Thursday, June 18, 2009

The simplicity of financial regulation




With all the buzz on financial regulation and Obama's new proposal, people often miss the basics. Regulation of financial institutions (outside of securities and consumer protection regulation) should focus on two key items:

1. Capitalization. JPMorgan was involved in all the activities that Citi was. Securitization, mortgages, leveraged loans, investment banking, derivatives, etc. What put Citibank close to bankruptcy, while JPM got larger and potentially more profitable from the crisis (with Bear and WAMU acquisitions)? Citi was poorly capitalized relative to the massive risks they were taking.

2. Liquidity. Another critical issue that gets financial institutions into trouble is the inability to roll short-term liabilities that are used to finance illiquid longer term assets. Large entities holding long term illiquid bonds that are financed by commercial paper (short-term instrument) got Citi into huge trouble. Bonds financed via the overnight repo market got Bear into trouble. Examples of this are not limited to 07-08. Similar issues popped up in 98 and earlier. The inability to roll short term liabilities combined with difficulties liquidating the assets is a reoccurring theme. It's like buying a house with a one-year balloon mortgage. Corporate treasurers refer to this concept as Asset-Liability Management 101 – you must match your asset and liability profile.

The two issues above go hand in hand. If an institution is well capitalized, it can afford to take additional liquidity risk. If it matches assets and liabilities well (borrowing long-term to finance illiquid assets), it will not need as much capital.

One other regulatory item that is important to address has to do with derivatives. Institutions must maintain appropriate margin requirements on all derivatives transactions.

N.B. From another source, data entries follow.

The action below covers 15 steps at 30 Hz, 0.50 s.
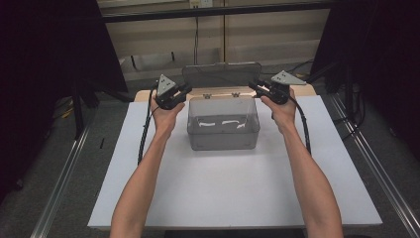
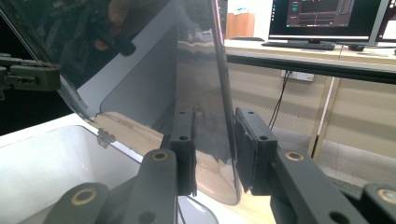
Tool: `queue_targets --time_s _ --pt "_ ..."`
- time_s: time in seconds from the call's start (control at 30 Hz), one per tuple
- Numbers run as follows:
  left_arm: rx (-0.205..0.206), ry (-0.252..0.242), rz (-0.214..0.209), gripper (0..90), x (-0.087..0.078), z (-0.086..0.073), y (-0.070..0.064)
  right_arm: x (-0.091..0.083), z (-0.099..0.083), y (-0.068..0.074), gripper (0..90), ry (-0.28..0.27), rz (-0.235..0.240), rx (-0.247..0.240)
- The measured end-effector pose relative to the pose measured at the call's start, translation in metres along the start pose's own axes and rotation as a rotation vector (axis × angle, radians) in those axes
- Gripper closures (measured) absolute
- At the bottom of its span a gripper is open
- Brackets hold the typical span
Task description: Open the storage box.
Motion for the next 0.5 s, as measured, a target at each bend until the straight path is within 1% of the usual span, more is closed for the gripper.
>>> queue_targets --time_s 0.03,0.1,0.13,0.23,0.27,0.37,0.43,0.47,0.5 --pt "-0.008 -0.001 0.001 77.2 0.001 0.0 0.0 0.001 0.0 0.0 70.0 -0.003 -0.001 0.008" --pt "-0.006 0.002 0.001 77.3 0.001 0.0 0.001 0.001 0.0 0.0 70.2 -0.002 -0.004 0.011" --pt "-0.009 0.004 0.002 77.6 0.002 0.0 0.001 0.002 -0.001 -0.001 70.2 -0.003 -0.006 0.025" --pt "-0.011 0.003 0.001 77.7 0.003 0.0 0.002 0.005 -0.003 -0.002 70.3 0.006 -0.012 0.027" --pt "-0.009 0.002 0.008 77.7 0.004 0.0 0.002 0.006 -0.004 -0.003 70.1 0.004 -0.017 0.034" --pt "-0.018 0.006 0.009 77.7 0.007 0.0 0.004 0.009 -0.005 -0.003 70.0 0.0 -0.022 0.056" --pt "-0.015 0.01 0.006 77.7 0.007 0.0 0.004 0.01 -0.005 -0.004 70.1 -0.001 -0.022 0.055" --pt "-0.021 0.01 0.01 77.7 0.009 0.0 0.005 0.011 -0.005 -0.005 70.0 0.004 -0.025 0.063" --pt "-0.017 0.015 0.006 77.7 0.009 -0.001 0.005 0.011 -0.005 -0.004 70.0 0.004 -0.024 0.067"
Point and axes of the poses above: each handheld gripper's, and its own axes: x roughly forward along the jaws, z roughly out of its top, y roughly to its left, the point moved 1 cm from there along x, roughly forward along the jaws, and after that the axes turned 8 degrees about x, right-handed, at the moved point
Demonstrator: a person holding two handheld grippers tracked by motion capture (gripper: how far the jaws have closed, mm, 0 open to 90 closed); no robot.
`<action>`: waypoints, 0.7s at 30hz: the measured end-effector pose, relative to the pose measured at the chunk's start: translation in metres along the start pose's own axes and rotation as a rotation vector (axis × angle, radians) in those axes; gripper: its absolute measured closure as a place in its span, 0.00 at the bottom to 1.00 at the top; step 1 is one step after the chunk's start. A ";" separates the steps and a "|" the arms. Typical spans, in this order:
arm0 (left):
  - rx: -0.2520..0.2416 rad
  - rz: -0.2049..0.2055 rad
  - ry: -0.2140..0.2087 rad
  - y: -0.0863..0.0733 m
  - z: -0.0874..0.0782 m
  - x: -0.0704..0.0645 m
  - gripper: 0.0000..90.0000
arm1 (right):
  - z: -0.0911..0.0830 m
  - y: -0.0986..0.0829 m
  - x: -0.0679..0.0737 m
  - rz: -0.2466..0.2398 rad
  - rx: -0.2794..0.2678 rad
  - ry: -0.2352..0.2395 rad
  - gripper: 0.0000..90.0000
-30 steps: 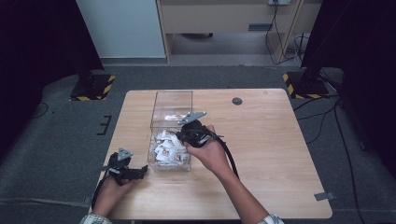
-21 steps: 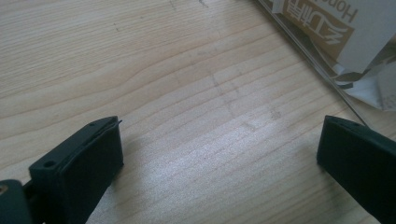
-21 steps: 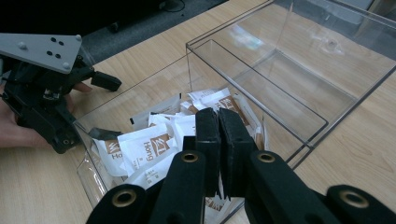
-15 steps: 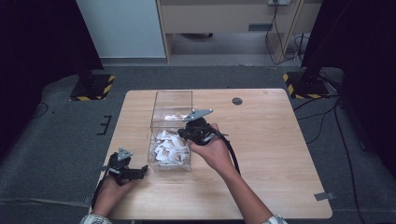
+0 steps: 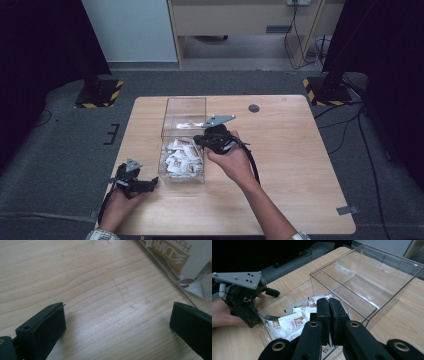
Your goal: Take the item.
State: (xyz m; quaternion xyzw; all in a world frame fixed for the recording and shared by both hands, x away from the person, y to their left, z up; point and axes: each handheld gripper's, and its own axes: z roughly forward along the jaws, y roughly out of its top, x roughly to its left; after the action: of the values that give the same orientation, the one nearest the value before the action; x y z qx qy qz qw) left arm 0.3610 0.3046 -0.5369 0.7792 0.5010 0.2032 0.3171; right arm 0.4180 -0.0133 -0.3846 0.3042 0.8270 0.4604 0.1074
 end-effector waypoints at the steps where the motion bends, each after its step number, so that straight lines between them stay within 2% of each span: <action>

If AIG was asked to put up margin (to institutions who bought protection) long before AIG got downgraded, the amount of CDS they had written would have been a fraction (if any) of the actual amount.

How does a regulator implement such requirements? A comprehensive set of stress tests that address deteriorating credit quality and/or market value of portfolios, inability to roll short-term debt, default of a major counterparty, etc. should do the trick. The stress tests would get adjusted periodically to pick up the latest trends. The rest is implementation and oversight to make sure institutions are applying the stress tests properly.

When it comes to regulation, conceptual simplicity is key. Creating thousands of complex rules and setting up layers of bureaucracy will only allow financial institutions to find another loophole. That’s what happened with the Basle Accord (see The holes of the BIS rule book.)

Unfortunately simplicity doesn’t get votes, and when you have an administration that runs a permanent campaign, populism sometimes becomes the mantra.